Erik Sherman's WriterBiz

A spot about the business of writing as seen by a freelance writer. That includes marketing, sales, contracts, copyright, planning, research - in short, the business end of writing.

Name: Erik Sherman
Location: Massachusetts, United States

I'm an independent writer and photographer who covers business, food, technology, books, media, general features, and pretty much anything appealing that results in a signed check. My work has appeared in such places as the New York Times Magazine, Newsweek, Newsweek Japan, Fortune, Inc, Fortune Small Business, the Financial Times, Advertising Age, Saveur, US News & World Report, and Continental

Monday, September 17, 2007

Story of a Blockbuster

The Wall Street Journal had a story last Friday (which may or may not be available depending on when you look at this and if you have a WSJ.com account) about how Viking used a series of calculated moves to turn "Eat, Pray, Love" into a best seller when it finally came out as a paperback from Penguin, another imprint owned, as is Viking, by Pearson.
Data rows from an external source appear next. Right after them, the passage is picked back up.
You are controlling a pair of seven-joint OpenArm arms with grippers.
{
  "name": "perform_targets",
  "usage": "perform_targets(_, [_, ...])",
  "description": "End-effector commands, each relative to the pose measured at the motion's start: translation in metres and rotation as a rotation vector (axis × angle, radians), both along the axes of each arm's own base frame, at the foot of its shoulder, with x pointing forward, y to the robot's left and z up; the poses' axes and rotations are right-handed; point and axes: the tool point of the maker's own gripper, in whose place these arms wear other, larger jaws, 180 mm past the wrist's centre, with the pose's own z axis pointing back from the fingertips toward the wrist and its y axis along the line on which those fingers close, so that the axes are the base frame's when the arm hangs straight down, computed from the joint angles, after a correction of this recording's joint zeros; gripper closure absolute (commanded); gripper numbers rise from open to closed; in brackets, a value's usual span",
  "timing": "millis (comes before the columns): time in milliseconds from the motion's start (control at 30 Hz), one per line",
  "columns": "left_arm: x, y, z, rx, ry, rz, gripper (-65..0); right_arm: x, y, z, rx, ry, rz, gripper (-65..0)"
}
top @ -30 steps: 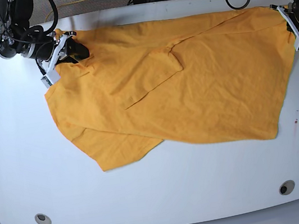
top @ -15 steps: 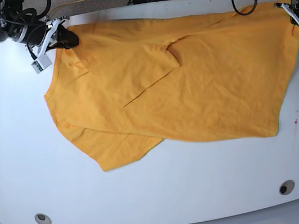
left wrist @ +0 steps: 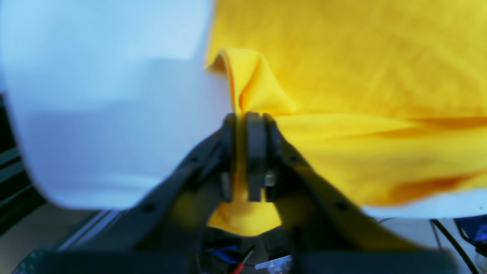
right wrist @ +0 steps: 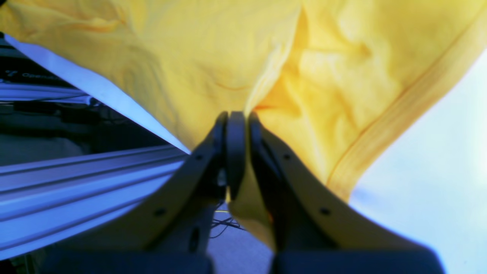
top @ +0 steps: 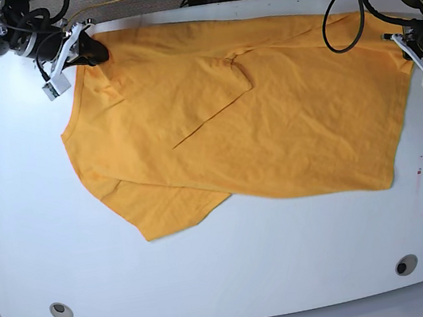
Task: Fold the T-shirt properly
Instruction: 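Hold the shirt edge with both grippers, pulling it taut and flat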
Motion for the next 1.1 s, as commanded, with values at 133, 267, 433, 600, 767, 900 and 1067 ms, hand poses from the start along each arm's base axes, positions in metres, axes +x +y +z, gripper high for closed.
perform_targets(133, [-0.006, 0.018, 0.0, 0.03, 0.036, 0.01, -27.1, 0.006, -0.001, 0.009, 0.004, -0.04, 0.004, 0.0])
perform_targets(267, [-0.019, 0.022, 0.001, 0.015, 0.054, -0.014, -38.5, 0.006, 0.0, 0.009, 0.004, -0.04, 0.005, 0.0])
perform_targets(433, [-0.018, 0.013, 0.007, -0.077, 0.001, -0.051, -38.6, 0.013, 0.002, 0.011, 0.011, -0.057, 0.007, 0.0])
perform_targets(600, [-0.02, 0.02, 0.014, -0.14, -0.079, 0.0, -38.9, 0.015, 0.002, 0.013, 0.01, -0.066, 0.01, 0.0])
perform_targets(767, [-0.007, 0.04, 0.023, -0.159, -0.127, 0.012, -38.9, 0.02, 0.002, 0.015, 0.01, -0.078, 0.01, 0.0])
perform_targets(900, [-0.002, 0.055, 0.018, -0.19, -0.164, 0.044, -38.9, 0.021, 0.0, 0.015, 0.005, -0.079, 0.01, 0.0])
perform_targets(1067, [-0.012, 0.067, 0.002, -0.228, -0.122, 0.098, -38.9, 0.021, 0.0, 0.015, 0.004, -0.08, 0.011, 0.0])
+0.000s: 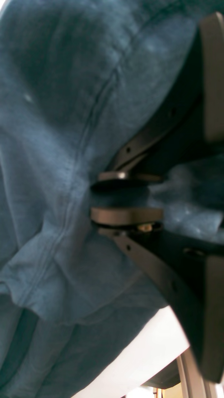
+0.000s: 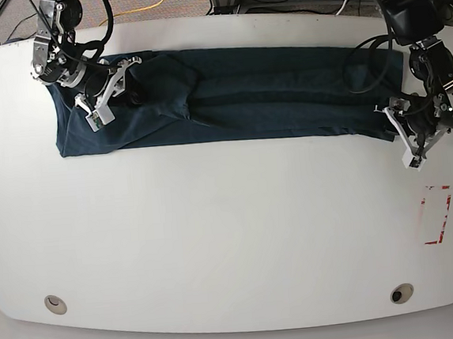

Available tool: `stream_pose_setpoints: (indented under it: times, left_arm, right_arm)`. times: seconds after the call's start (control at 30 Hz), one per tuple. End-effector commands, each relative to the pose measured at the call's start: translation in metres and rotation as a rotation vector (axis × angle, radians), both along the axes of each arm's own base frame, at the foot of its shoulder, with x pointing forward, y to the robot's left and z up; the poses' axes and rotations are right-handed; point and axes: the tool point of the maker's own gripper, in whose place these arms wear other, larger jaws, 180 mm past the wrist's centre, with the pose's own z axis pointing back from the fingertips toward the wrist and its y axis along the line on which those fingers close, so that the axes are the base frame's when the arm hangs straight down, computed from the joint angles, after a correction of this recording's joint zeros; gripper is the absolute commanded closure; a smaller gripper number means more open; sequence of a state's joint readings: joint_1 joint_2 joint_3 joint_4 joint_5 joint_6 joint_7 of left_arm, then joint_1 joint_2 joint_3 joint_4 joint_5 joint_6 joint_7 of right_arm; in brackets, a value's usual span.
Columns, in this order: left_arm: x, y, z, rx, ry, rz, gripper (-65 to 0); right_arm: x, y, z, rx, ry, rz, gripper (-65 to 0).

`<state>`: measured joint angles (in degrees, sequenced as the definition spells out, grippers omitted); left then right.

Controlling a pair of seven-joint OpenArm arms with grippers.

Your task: Layout the t-shirt on the table in an organized manner, then fold the t-shirt properly

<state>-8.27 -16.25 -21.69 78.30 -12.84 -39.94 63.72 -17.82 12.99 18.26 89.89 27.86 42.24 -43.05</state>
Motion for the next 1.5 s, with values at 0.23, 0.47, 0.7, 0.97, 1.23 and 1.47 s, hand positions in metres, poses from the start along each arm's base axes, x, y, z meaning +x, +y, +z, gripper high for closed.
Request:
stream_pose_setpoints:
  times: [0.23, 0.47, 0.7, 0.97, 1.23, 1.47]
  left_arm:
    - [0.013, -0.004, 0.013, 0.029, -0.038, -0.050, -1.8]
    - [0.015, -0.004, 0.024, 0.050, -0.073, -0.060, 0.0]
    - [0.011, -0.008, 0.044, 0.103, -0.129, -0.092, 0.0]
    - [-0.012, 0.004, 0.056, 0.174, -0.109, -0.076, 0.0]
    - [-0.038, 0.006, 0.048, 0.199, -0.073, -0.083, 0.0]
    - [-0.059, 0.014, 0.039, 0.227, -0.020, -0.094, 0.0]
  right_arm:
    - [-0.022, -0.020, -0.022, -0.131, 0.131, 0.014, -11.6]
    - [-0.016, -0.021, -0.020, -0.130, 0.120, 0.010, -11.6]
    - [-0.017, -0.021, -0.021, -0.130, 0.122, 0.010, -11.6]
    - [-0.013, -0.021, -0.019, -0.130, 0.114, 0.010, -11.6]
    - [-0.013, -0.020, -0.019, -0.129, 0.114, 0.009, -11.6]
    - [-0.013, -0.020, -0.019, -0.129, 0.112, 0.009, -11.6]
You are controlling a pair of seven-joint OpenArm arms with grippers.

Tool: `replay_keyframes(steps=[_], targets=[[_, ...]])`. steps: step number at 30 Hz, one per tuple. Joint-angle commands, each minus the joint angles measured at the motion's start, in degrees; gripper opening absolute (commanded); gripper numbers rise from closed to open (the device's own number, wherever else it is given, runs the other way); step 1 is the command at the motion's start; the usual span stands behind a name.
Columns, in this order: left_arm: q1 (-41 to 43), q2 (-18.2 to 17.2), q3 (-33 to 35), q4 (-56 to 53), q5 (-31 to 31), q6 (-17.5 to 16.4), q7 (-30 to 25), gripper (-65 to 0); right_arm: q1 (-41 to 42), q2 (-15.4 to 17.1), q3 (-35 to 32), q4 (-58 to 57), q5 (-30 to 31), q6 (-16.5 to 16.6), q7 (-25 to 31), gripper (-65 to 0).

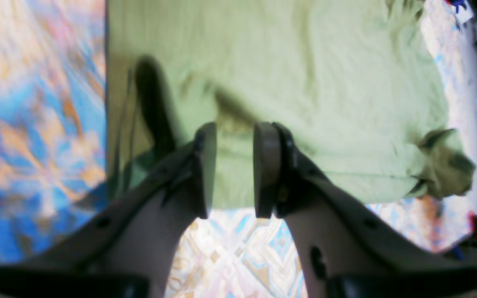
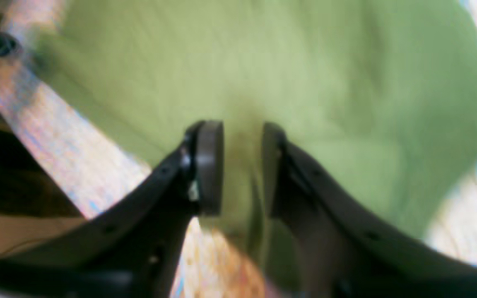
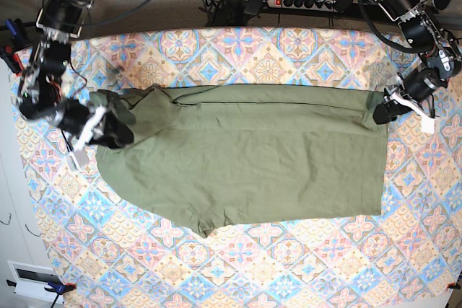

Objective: Layout the t-shirt on the table in an organized manner, then fold the t-shirt properly

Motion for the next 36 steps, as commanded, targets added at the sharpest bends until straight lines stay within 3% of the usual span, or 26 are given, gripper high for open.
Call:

If you can get a hold of a copy of the article, it's worth reading to get a sense of how publishers are trying to change their marketing, and how they approach the business. Note this bit:
The vast majority of books face a tough reality. New releases that fail to take off in the first couple of weeks -- when publishers often pay to place copies on stores' front tables -- are relegated to the back shelves.
That sentence alone is worth a wow. Up until now, I thought the usual practice had become a month on the shelves and three months of publicity and marketing. Apparently I've been over-generous. The only way this changes is if the publisher thinks the book has break-out potential.

That means a number of things. One is that platform, which has become a heavy stone crushing the chests of many authors, is becoming every more weighty. And the early reception to the book is critical. "Eat, Pray, Love" got an excerpt in O and a cover article in the NYT Book Review. Here's another reality check:
Each month Penguin publishes 15 to 20 fancy "trade" paperbacks -- high-quality editions that are larger in format and easier to read than their cheaper, mass-market cousins. But it only really lends its weight to one or two.
This is like literary Calvinism, only with clear proof of predestination rather than theological speculation. Penguin, in this case, invested in freestanding store displays and ads, and the marketing person in charge asked everyone in sales and marketing to read the book, so they could effectively convey enthusiasm. And now for the "beautiful author" part, as I mentioned in my writing and literature blog:
Selling Ms. Gilbert, the author, was just as crucial. Unlike many writers who don't like touring and are uncomfortable in front of crowds, Ms. Gilbert has a sunny, upbeat personality that plays well on television and in personal appearances. Notes Ms. Court: "When the writer of a book is attractive, generous, and funny, booksellers end up rooting for her."
Then it was touring, getting book club traction, and so on. Here's another tidbit that tells you how sales work these days in moving from hardback to paperback:
"One of the mantras of publishing economics of the 1970s and early 1980s was that mass-market paperbacks could achieve 10 times the sales of a hardcover," says Stuart Applebaum, a spokesman for Bertlesmann AG's Random House Inc. Then retailers started discounting hardcover titles, and the smaller, cheaper paperbacks lost ground.
Laurence Kirshbaum, a book agent who heads up LJK Literary Management in New York, estimates that the current ratio between hardcover and paperback sales is one to one -- mostly because so many hardcover books are so steeply discounted. "These days the bulk of the people who are interested in a book buy it in hardcover; that's what makes titles such as 'Eat, Pray, Love' so exceptional," says Mr. Kirshbaum. "They are throwbacks to the days when paperbacks sold huge multiples of the hardcover."
In case this isn't sinking in, most book authors don't have a snowball's chance in hell of mass market success. That means you have to find a different business model, and fast - one that doesn't rely on big publishers and traditional marketing, and one that doesn't leave you trying to eke out a living from a relatively tiny royalty.